__INSTRUCTIONS TO FOLLOW__
In the entries that follow, find the line containing "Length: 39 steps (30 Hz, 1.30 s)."; from there, copy every line exactly through the line containing "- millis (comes".

:: DATASET RECORDS ::

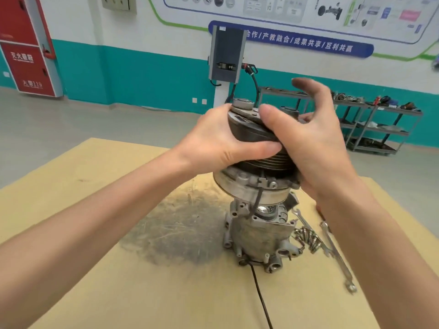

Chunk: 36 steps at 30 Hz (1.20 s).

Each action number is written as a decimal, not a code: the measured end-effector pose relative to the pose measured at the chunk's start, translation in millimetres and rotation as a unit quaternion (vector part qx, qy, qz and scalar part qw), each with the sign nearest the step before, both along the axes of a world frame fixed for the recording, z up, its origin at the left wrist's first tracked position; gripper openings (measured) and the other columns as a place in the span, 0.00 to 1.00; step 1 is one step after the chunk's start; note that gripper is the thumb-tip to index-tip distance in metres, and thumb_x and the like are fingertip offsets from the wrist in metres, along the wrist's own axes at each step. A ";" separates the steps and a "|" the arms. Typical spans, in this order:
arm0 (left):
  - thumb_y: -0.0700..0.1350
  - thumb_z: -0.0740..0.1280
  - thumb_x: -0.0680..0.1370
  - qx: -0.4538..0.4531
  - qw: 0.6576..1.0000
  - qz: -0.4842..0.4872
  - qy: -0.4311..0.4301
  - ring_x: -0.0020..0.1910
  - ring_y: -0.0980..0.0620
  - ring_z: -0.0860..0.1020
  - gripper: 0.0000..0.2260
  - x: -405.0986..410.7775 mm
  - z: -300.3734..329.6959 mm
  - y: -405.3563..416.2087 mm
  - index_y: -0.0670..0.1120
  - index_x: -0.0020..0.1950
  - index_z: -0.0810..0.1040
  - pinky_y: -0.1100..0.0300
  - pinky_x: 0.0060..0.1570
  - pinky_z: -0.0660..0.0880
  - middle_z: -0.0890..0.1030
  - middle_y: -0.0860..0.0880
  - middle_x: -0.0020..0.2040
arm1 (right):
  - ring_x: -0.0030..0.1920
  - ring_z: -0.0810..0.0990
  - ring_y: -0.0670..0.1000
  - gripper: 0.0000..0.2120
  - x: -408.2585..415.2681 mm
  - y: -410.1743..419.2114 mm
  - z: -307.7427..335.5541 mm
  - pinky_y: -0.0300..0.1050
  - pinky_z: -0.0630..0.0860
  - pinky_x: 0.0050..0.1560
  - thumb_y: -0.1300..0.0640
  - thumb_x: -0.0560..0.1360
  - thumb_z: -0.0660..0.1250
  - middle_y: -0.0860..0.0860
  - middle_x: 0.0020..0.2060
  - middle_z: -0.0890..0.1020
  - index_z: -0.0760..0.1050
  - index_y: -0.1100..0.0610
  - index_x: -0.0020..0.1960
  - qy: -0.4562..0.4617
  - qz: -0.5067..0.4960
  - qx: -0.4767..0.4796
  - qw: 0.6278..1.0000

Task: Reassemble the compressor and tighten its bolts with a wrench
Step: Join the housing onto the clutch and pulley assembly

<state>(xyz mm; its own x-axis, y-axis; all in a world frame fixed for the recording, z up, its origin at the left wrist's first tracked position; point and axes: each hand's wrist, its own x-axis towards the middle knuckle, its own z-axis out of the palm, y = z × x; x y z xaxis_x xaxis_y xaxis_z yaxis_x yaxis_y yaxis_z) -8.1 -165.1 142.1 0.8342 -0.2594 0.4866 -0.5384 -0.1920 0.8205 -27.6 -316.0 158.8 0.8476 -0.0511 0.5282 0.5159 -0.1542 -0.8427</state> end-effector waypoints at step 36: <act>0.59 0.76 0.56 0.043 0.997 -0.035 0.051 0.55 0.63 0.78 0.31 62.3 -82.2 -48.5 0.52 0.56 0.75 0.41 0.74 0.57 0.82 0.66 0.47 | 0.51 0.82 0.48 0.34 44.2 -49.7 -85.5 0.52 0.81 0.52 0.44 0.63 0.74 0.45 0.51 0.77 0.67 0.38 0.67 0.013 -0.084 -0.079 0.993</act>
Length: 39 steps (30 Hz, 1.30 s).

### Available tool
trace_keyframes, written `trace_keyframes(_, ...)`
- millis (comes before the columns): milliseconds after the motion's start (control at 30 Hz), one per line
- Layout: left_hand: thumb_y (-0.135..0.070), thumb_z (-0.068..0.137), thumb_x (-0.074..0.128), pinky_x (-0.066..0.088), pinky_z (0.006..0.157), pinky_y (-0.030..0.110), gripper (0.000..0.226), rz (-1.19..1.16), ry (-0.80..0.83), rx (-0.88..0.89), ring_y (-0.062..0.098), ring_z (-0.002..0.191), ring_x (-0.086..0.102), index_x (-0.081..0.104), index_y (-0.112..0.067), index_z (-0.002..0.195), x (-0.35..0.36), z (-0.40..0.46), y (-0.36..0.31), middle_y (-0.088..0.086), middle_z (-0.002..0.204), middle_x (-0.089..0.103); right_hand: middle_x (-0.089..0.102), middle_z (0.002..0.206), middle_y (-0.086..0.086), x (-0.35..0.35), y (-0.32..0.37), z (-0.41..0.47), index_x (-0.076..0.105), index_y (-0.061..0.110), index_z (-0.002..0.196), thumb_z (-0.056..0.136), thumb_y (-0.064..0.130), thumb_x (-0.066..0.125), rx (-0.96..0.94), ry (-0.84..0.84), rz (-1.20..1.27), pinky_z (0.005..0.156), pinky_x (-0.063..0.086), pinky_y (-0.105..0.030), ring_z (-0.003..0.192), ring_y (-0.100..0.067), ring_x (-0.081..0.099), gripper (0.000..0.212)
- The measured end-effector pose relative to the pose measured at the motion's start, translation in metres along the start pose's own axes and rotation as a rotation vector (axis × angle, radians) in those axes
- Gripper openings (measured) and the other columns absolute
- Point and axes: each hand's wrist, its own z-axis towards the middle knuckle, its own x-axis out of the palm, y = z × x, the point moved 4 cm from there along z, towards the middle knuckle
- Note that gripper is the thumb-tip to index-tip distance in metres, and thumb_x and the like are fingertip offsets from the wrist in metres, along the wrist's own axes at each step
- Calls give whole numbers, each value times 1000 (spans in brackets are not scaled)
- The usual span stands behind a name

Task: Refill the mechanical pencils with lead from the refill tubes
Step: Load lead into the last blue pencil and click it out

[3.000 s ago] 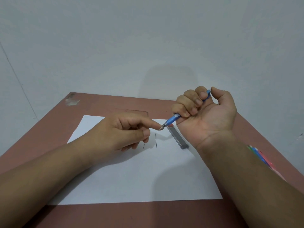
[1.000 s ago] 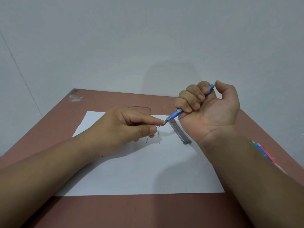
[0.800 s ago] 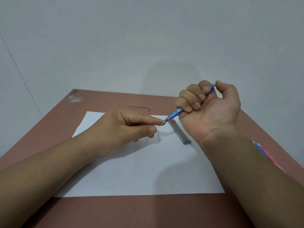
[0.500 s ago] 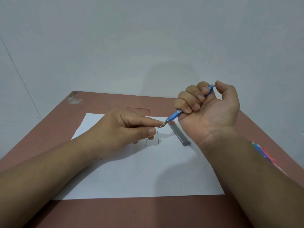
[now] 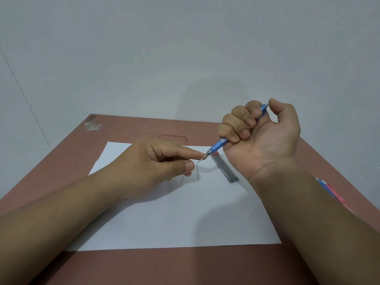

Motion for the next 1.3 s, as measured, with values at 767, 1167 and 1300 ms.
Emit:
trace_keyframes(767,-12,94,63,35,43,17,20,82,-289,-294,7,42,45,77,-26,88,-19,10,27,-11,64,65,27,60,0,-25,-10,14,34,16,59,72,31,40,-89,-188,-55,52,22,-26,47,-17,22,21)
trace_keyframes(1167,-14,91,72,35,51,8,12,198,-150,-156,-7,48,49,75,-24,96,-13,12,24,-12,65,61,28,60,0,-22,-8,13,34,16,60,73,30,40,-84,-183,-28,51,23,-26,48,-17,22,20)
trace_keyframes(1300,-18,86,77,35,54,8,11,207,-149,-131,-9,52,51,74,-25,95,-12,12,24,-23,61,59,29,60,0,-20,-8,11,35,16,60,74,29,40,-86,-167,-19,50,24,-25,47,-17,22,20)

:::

__RESPONSE TO THE EXERCISE__
Length: 39 steps (30 Hz, 1.30 s).

### Available tool
trace_keyframes, written `trace_keyframes(_, ...)`
- millis (comes before the columns): milliseconds after the motion's start (control at 30 Hz), one per line

What was asked for in the exercise is now done.